B: Why the implemented solution is the best possible solution

There can be other ways to implement the solution. One way is to check for duplicates in text or images. However, given a text for example, we do not know which content type it is. It could be a text describing a channel or a video, but we don't know for sure unless we have prior knowledge.

Upon observation, channel/video/celebrity links are RESTful, meaning they encode the collection type in the URL path. A general form of such links is shown below:

/content_type/item

Since all the info is encoded in the URL path, therefore it becomes straightforward to retrieve the content_type as well as item, and use a hash table of content_type to map item to its occurrence count.

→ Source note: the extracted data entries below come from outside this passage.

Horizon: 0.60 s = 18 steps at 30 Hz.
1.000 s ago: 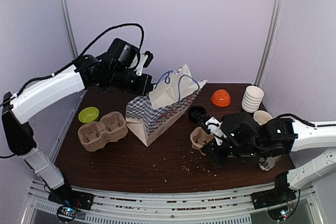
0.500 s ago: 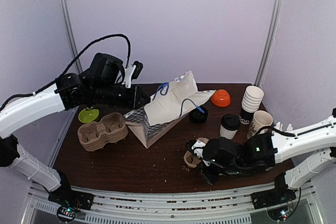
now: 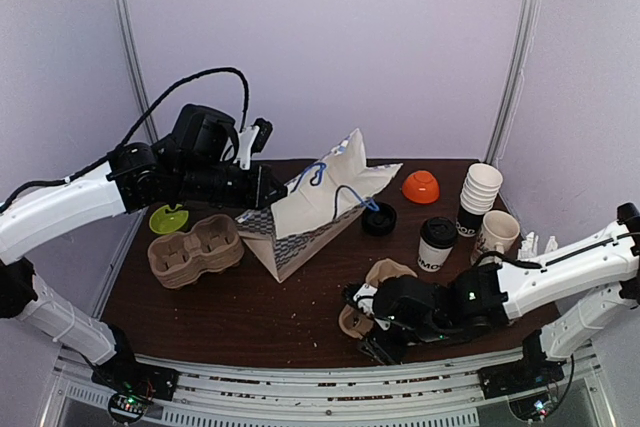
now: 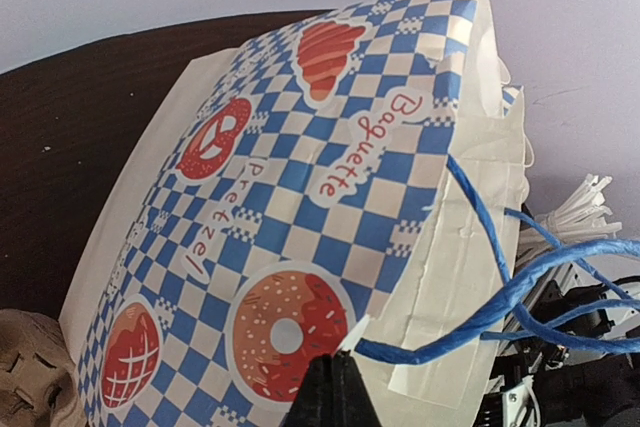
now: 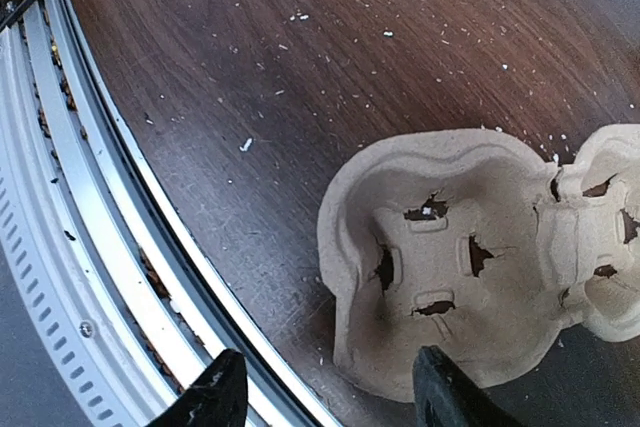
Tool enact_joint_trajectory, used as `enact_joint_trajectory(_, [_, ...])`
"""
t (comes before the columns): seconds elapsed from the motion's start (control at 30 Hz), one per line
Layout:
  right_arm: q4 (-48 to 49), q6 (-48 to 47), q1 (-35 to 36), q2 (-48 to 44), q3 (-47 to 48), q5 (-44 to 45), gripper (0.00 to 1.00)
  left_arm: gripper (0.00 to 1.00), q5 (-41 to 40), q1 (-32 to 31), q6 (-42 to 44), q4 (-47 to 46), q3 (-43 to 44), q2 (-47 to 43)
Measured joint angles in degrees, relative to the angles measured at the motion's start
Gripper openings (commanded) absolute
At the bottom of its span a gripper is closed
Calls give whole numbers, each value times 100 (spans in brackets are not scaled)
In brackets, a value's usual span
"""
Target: Pack the takeout coffee
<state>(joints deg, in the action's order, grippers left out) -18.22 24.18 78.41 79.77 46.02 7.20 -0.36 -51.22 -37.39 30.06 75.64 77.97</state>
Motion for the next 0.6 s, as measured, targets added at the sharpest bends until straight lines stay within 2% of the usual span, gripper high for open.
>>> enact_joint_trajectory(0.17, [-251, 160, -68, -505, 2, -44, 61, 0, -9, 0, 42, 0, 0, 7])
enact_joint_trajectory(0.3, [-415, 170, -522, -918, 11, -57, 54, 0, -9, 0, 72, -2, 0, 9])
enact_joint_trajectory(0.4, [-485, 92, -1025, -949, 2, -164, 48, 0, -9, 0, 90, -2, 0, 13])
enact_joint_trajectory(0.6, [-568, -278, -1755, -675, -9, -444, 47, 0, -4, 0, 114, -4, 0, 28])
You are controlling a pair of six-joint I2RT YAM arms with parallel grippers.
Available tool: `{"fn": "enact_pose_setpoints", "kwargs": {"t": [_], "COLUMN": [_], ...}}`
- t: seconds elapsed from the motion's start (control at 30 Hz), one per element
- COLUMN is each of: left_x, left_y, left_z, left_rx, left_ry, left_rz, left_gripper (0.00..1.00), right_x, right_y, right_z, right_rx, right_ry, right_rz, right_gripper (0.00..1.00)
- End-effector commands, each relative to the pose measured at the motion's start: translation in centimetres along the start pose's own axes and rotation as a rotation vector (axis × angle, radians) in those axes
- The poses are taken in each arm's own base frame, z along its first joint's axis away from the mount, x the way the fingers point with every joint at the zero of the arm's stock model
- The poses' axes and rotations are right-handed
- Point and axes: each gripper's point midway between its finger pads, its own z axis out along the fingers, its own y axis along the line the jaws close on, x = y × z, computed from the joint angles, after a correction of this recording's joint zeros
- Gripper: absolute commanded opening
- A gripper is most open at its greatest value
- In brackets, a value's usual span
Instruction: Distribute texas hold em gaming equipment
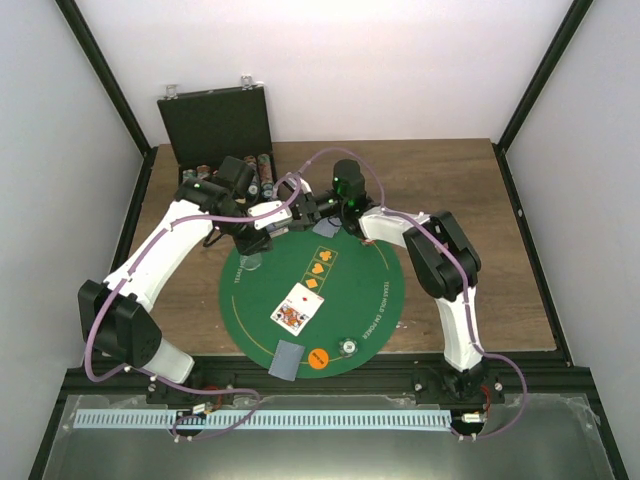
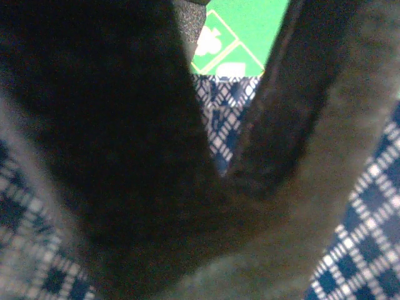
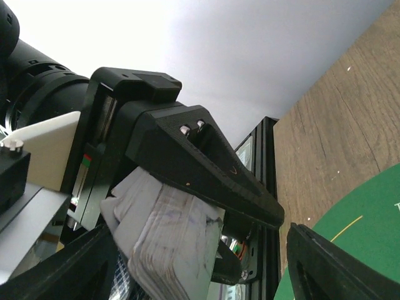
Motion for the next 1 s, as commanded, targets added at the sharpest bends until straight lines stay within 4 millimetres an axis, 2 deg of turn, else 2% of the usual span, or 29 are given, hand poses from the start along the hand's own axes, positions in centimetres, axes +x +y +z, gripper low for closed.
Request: {"fn": "enact_pose_setpoints", "kwargs": {"t": [0.0,0.2,0.37,0.57,0.83,0.97], "left_x": [-0.6,-0.2,0.2,0.3,0.4,0.6], "left_y": [0.5,1.0,1.5,1.6,1.7,1.6], "left_z": [0.0,0.1,0.4,0.5,0.5,0.7], "left_rx": [-0.011,-0.045,-0.071,-0.076,-0.077,-0.077], "left_ry": [-0.014,0.002,0.017,0.02,0.023,0.027], "left_rz": [-0.01,-0.011,-0.015,-0.018,-0.018,-0.017], "left_gripper": [0.42,0.42,0.4,0.4,0.4,0.4], "right_x": [-1.2,-1.2,-1.2,-1.3,-1.5,-1.8], "right_y": [1.0,-1.2,-1.3,-1.2,-0.3,-0.1], "right_z": [1.0,0.9,-0.2,-2.2,-2.4,-2.6], "right_rx": [-0.01,0.071,0.151,0.224,0.227,0.243], "right_ry": [-0.003,-0.026,-0.042,-0.081,-0.079,-0.072], "right_rz": [-0.057,0.008,-0.004,-0.018,-0.038,-0.047], "right_gripper": [0.72,0.6,0.42,0.38,0.27,0.26]}}
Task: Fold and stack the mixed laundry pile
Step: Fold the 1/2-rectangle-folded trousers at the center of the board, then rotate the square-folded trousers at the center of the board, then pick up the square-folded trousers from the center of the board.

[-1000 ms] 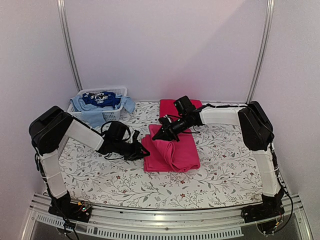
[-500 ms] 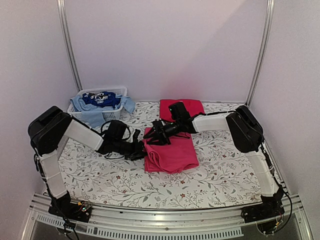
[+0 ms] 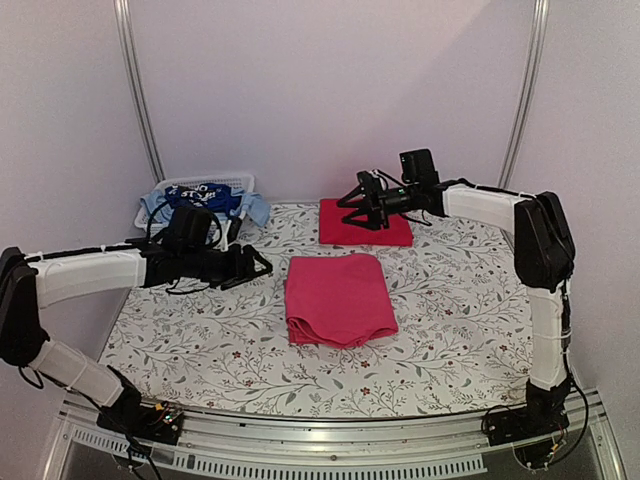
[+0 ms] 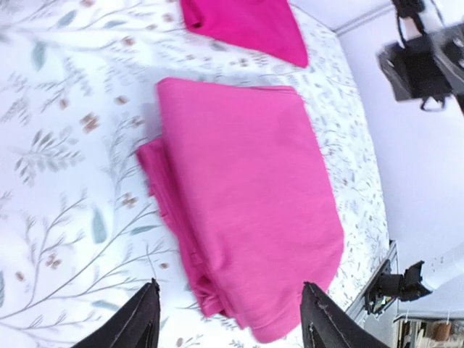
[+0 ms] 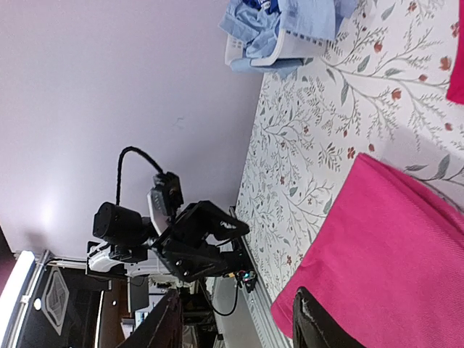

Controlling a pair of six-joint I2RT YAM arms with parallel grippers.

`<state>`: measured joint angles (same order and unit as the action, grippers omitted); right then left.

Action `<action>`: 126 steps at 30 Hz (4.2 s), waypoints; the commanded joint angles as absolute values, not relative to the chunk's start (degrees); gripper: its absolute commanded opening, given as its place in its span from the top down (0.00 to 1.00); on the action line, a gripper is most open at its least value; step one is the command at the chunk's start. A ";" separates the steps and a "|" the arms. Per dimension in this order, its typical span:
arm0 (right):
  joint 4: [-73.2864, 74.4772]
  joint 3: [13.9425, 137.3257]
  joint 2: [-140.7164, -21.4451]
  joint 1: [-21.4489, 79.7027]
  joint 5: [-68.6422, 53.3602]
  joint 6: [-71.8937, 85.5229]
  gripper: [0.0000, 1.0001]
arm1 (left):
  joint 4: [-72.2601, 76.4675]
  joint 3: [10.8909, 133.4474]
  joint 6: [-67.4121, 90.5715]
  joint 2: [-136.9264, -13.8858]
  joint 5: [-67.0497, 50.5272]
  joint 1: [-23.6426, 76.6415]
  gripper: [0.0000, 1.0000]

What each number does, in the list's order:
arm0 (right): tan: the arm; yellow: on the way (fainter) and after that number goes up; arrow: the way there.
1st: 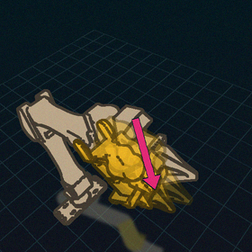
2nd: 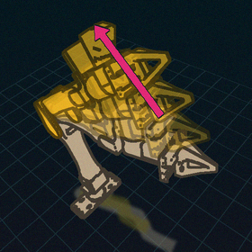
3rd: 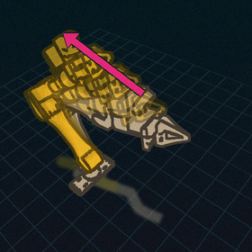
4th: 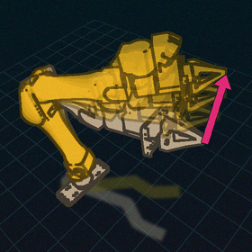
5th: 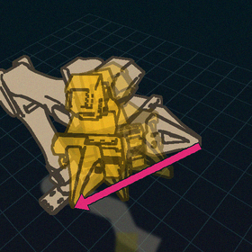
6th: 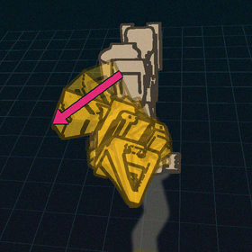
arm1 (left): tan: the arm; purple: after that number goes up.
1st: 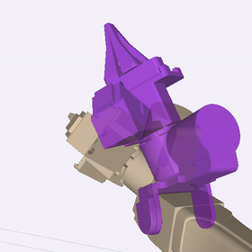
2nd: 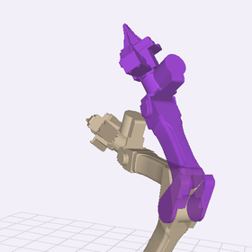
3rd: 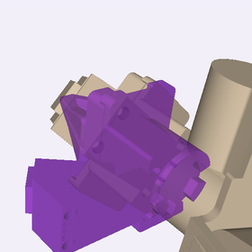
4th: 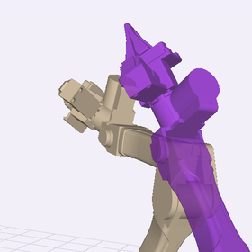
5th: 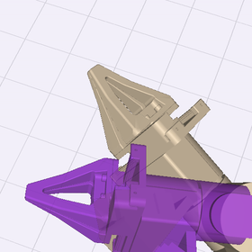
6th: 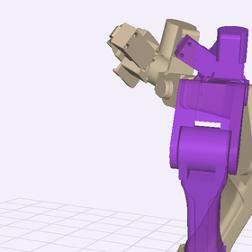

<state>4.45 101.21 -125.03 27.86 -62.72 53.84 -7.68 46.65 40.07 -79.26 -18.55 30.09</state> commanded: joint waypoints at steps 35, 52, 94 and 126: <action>29.76 74.71 -106.23 36.98 -54.48 13.95 0.52 | -23.12 73.77 25.40 -100.52 -18.27 31.25 0.37; 27.54 71.88 -124.13 34.32 -49.48 10.80 0.53 | -6.51 50.44 39.81 -102.01 -18.09 35.75 0.42; 47.67 104.02 -127.47 29.76 -34.69 4.02 0.51 | -18.56 58.49 22.78 -102.70 -16.94 49.43 0.43; 31.96 74.71 -118.42 21.05 -53.51 8.91 0.63 | -19.87 87.45 14.84 -122.06 -35.24 30.51 0.62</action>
<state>31.42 71.53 -117.10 19.73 -52.77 10.50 -22.20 89.21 14.83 -124.20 -32.73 30.50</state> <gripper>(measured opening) 0.465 0.467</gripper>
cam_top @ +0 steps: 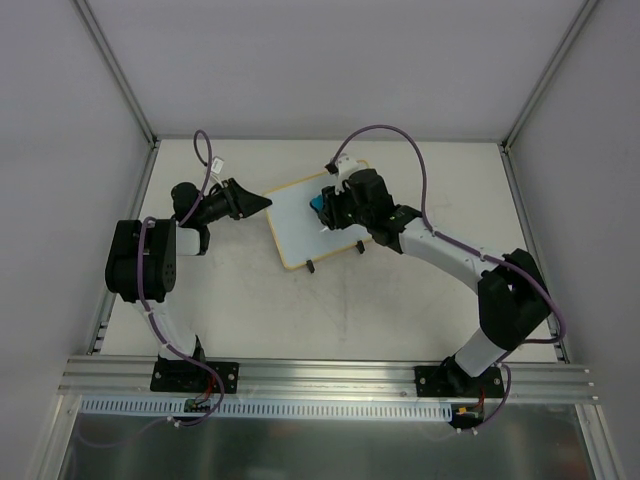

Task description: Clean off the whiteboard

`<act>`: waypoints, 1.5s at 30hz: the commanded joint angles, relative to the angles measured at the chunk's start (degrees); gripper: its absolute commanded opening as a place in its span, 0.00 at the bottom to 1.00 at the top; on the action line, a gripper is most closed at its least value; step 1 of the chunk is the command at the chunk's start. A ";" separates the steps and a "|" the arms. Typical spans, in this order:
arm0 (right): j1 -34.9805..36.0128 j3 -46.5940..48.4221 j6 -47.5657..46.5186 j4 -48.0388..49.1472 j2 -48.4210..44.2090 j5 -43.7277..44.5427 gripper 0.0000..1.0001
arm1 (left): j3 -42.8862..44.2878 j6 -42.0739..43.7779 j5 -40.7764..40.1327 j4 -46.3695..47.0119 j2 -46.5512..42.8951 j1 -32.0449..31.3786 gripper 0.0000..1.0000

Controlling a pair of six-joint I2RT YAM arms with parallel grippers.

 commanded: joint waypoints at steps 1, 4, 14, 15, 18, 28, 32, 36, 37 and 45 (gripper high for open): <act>0.11 1.05 -2.02 6.94 0.39 -0.38 0.00 | 1.91 -0.37 2.74 4.94 -0.22 -0.73 0.45; 0.29 1.31 -2.81 7.20 1.36 0.14 0.00 | 2.18 -0.46 3.01 4.68 -0.05 -0.64 0.42; 1.52 0.88 -4.40 10.18 3.21 2.78 0.00 | 1.03 -2.39 4.41 7.84 0.04 -1.34 0.41; 1.61 0.44 -4.49 10.63 3.21 2.87 0.00 | 1.03 -2.31 4.41 7.76 0.21 -1.43 0.41; 1.78 0.17 -4.49 11.42 3.47 3.13 0.00 | 1.30 -2.39 4.68 7.67 0.39 -1.52 0.36; 2.84 0.00 -5.45 12.21 4.52 5.15 0.00 | 3.05 -0.20 5.73 3.11 0.13 -3.10 0.01; 3.28 -0.27 -6.33 12.91 5.58 5.59 0.00 | 3.32 0.33 5.64 2.39 0.30 -3.10 0.00; 3.80 -0.97 -6.86 14.32 6.54 7.09 0.00 | 3.49 0.51 5.82 2.74 1.01 -3.10 0.00; 3.98 -1.58 -6.86 14.84 6.72 7.35 0.00 | 3.58 0.33 5.99 3.09 1.36 -3.10 0.00; 5.03 -1.32 -6.86 16.16 9.53 8.06 0.00 | 4.11 -0.19 6.52 3.62 2.50 -3.10 0.00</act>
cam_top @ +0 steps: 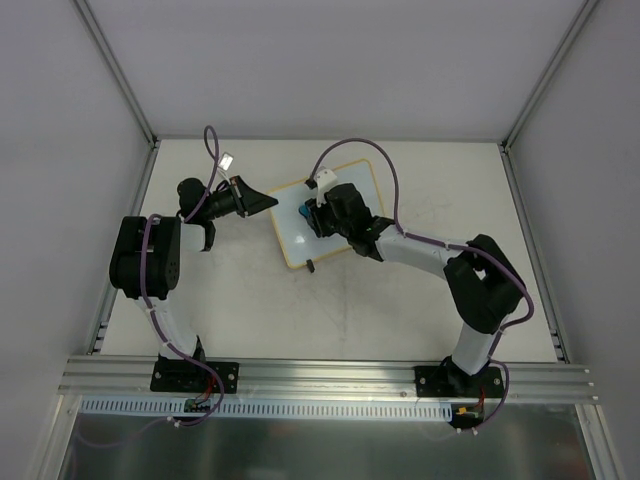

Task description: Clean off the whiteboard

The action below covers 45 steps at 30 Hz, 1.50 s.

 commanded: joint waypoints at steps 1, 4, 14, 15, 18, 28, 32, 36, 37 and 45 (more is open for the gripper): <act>1.17 0.34 -1.02 4.06 1.31 1.56 0.00 | 1.40 2.69 2.41 1.68 1.01 -0.63 0.00; 1.87 0.69 -0.94 4.50 2.63 1.56 0.00 | 1.49 2.69 2.24 1.50 1.28 -0.63 0.00; 2.31 1.31 -0.32 4.59 5.80 4.90 0.00 | 1.14 3.22 2.59 1.15 0.75 -0.63 0.00; 2.40 1.30 -0.32 4.59 5.80 5.34 0.00 | 1.14 3.30 2.68 1.15 0.75 -0.63 0.00; 2.22 1.13 -0.23 4.59 5.89 7.18 0.00 | 1.14 3.30 2.85 1.15 0.75 -0.63 0.00; -3.21 0.34 1.96 4.50 5.19 5.79 0.00 | 0.87 3.48 2.94 1.33 0.67 -0.63 0.00; -6.73 -0.28 2.67 4.24 4.48 5.17 0.00 | 0.78 3.39 3.12 1.77 0.58 -0.63 0.00; -10.51 -0.80 3.46 4.06 4.04 3.94 0.00 | 0.87 3.30 3.21 1.94 0.66 -0.63 0.00; -11.74 -0.98 3.55 4.06 4.04 3.76 0.00 | 0.96 3.30 3.29 1.94 0.66 -0.63 0.00; -15.44 -2.65 3.72 3.53 3.60 4.29 0.00 | 0.96 3.30 3.21 2.12 0.66 -0.63 0.00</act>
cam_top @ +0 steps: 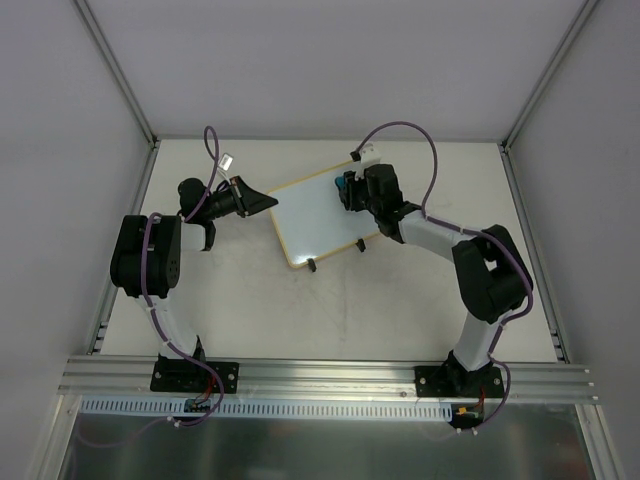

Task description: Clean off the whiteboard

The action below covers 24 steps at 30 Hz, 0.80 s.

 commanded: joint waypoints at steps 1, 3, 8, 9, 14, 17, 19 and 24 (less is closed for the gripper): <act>-2.39 -2.26 -1.02 -3.42 1.24 5.80 0.00 | 0.52 3.24 3.58 2.56 -0.21 -0.72 0.00; -2.57 -2.61 -1.11 -3.68 0.81 6.33 0.00 | 0.52 3.24 3.58 2.64 -0.21 -0.72 0.00; -3.01 -3.14 -1.02 -3.68 0.45 6.24 0.00 | 0.52 3.33 3.49 2.64 -0.30 -0.72 0.00; -3.01 -3.22 -1.02 -3.60 0.36 5.98 0.00 | 0.44 3.33 3.58 2.64 -0.21 -0.72 0.00; -2.92 -4.71 0.03 -3.60 -0.60 5.19 0.00 | 0.35 3.33 3.58 2.73 -0.30 -0.72 0.00; -2.22 -4.98 0.30 -3.51 -0.78 4.31 0.00 | 0.35 3.15 3.49 2.99 -0.21 -0.72 0.00; -0.39 -4.89 -0.14 -3.59 -0.78 5.00 0.00 | 0.35 2.98 3.58 3.08 -0.12 -0.72 0.00; 4.45 -3.75 -0.58 -3.68 0.27 5.71 0.00 | 0.26 2.89 3.66 3.35 -0.30 -0.72 0.00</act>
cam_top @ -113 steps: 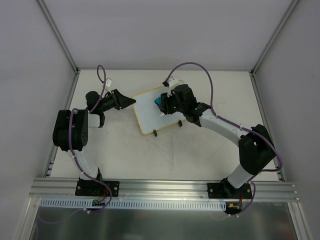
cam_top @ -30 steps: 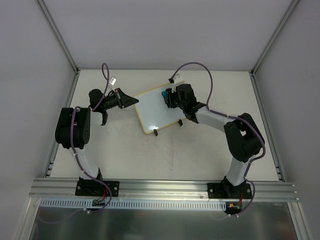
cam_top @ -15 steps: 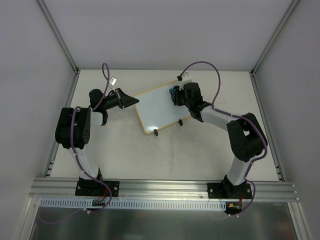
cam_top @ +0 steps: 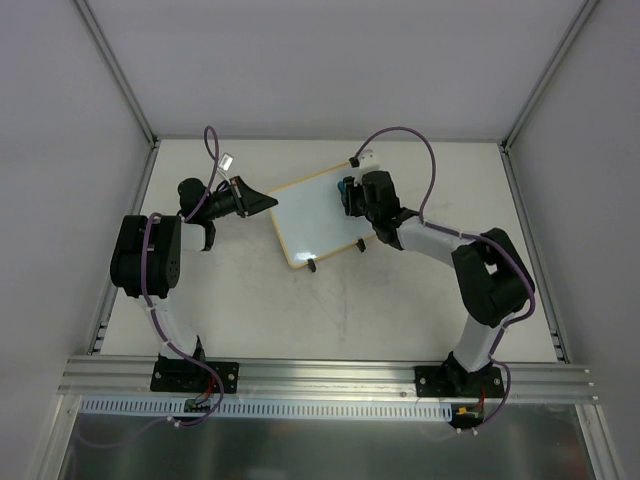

After going through all the links, one may assume checking for duplicates is a matter of checking which content occurs more than once. But there's a caveat:

  • Celebrity and channel links appear in pairs.
  • Video links are standalone.

Hence we apply a simple heuristic to detect if any of them is duplicate by setting a threshold on their frequency.

C: Instructions to execute the script

pip install -r requirements.txt

python find_duplicates.py

Duplicates found as of 01/11/2016

Likely duplicate video: 1113035v-customize-happiness-episode-12

Likely duplicate channel: 33458c-customize-happiness